E una mattina all’improvviso le cattedre diventano barricate in difesa del diritto allo studio. Di tutti, italiani e stranieri, regolari e non. Contro il provvedimento del governo, dopo la protesta dei medici contrari all’obbligo di denuncia dei clandestini e che ieri hanno scritto a Fini perché lo cancelli, si allarga la protesta. Arriva la rivolta dei professori ben decisi a non diventare “presidi spia, perché noi siamo educatori non poliziotti”, a caccia di bambini senza documenti regolari.

“Qui non si denuncia, si insegna”, ripetono. Non hanno dubbi loro che conoscono la fatica di imparare per chi arriva da lontano, lo spaesamento di chi appare qualche giorno in classe e poi si perde nelle strade della città. Chi non ha genitori accanto che conoscano la lingua e lo aiutino a fare i compiti, chi viene sfruttato, chi ha in classe l’occasione per cambiarsi la vita. “Questo provvedimento, che prevede l’obbligo di denuncia se lo studente non ha il permesso di soggiorno, è inumano, repressivo, foriero di gravi disagi per la convivenza civile. Danneggia il minore, toglie un diritto”, sbotta Armando Catalano, che rappresenta più di duemila presidi della Cgil che sul sito wwww. flcgil. it hanno cominciato a raccogliere firme all’insegna di “io educo non denuncio”. Perché, ripete, le leggi sanciscono il diritto all’istruzione, stabiliscono che l’unico obbligo dei docenti è sottoporre i ragazzini ad una visita per le malattie infettive. “Mentre così non solo si danneggia il minorenne che non ha colpe, ma tutta la società: non verranno a scuola, non andranno in ospedale. Col rischio di una moltiplicazione dei contagi”.

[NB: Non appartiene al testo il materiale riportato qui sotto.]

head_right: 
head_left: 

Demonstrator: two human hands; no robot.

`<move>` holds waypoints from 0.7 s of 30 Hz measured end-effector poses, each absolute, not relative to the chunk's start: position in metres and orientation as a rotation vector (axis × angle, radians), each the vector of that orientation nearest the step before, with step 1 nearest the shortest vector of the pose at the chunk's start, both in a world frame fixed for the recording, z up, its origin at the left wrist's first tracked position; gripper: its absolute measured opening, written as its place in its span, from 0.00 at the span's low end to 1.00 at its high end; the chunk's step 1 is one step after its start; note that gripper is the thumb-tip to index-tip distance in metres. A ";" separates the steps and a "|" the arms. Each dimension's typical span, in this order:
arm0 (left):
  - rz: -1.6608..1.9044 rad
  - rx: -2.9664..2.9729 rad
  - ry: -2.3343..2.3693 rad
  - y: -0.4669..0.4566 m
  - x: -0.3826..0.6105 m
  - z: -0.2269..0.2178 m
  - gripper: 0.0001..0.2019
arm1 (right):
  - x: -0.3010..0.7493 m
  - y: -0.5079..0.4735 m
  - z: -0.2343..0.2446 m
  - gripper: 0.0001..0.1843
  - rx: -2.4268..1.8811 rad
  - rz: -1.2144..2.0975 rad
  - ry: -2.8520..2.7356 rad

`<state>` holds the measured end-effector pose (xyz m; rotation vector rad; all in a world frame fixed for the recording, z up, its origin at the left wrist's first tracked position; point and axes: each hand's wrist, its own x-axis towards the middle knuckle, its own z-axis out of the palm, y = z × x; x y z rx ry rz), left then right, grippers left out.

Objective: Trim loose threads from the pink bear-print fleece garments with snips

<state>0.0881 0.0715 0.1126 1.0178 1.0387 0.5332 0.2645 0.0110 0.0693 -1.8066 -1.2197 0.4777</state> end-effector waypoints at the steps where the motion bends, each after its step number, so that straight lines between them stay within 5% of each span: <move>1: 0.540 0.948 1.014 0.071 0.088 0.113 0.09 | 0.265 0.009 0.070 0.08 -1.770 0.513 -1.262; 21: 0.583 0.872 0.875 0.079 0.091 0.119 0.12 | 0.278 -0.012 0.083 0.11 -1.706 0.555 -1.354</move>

Minorenni puniti anche se incolpevoli, condannati a perdere l’occasione di costruirsi un futuro migliore, “L’istruzione è un diritto sancito dalla Costituzione, ma a parte questo educando i giovani li si toglie dalla strada, gli si dà una possibilità. Senza contare che gli insegnanti vedono se i bambini sono sfruttati, malmenati”, dice Giuseppe Losio preside della scuola media milanese Quintino Di Vona. Lo sa bene Anna Sandi che più di una volta ha scoperto la “doppia vita” di alcuni suoi piccoli alunni alla scuola elementare al Lorenteggio. Dormivano nelle fabbriche dismesse lungo in Naviglio e nei giorni in cui sparivano dalla classe chiedevano l’elemosina alla stazione, lavavano i vetri per strada. “Se questo provvedimento è per proteggerli da chi li sfrutta bene, ma prima voglio leggerlo, e di una cosa sono sicura: io i minori stranieri li accetto, li iscrivo a scuola e non li denuncio solo perché clandestini”.

Non vogliono denunciare ma come pubblici ufficiali, se passa il reato di immigrazione clandestina, rischiano di vedersi obbligati a farlo. Altrimenti scatta la denuncia penale. Come per i medici. “È da irresponsabili non cambiare la legge, già ora c’è stato un calo del 15 per cento di immigrati ai pronto soccorso. Qui si scherza col fuoco, con la salute di tutti. Un esempio? Abbiamo 4000 casi di tbc, il 30 % sono immigrati, se clandestini non verranno a curarsi e si espanderà il contagio, con problemi per tutti, italiani compresi”, dice Massimo Cozza, segretario medici Cgil pronto a rivolgersi alla Corte costituzionale, a quella europea per tutelare il diritto alla salute.